HEALTH PLUS:A holiday abroad sends shivers down many parents' spines
ONCE THE stress of awaiting the Leaving Cert results is over, most families expect to return to quiescence. Not so. For many, a new contentious issue arises in relation to post-Leaving Cert results - celebrations abroad where large groups of school graduates take to the sun to celebrate before the new rigours of third-level life.
While parents recognise the entitlement of their young adult offspring to celebrate if they have worked hard and achieved well, there are realistic parental concerns about this kind of holiday enterprise. Television programmes "uncovering" the chosen sun destinations do not reassure!
Parents worry about the large peer group. They are alarmed by images of young people, drunk, drugged or unable to determine the risk to their physical safety, their future health and their psychological wellbeing in these contexts.
Conversely, Leaving Cert graduates are affronted at the lack of parental trust in them, that having studied conscientiously they are not perceived to be capable of managing themselves on a short holiday in the sun. And with the lack of sun this summer, they argue that they need to get away to be refreshed, invigorated and revived for the stress of the transitions in the year ahead.
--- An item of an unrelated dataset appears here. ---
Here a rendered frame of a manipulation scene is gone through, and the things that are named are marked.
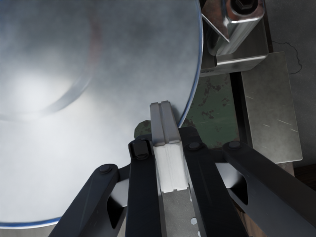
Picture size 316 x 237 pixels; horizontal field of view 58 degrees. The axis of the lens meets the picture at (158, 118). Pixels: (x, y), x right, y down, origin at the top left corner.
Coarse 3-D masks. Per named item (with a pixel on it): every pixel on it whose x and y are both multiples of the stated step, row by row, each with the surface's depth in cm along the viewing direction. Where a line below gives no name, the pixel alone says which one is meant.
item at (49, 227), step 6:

Herein lies the problem. There is such predictable divergence between what the young person believes they are requesting and what parents perceive they are condoning, that until each understands the other's position, an amicable solution cannot be reached.
From the students' point of view there is logic. A holiday is not unreasonable and if they are prepared to pay from their own earnings then this is hardly a parental decision. They expect parental trust, support for their independence and acknowledgement of their maturity or how else can they ever grow up?
Parents should not, they say, believe negative media generated, salaciously edited images that are unrelated to them. It's neither illegal nor immoral to take a package holiday to the sun: the problem, they say, is parental paranoia.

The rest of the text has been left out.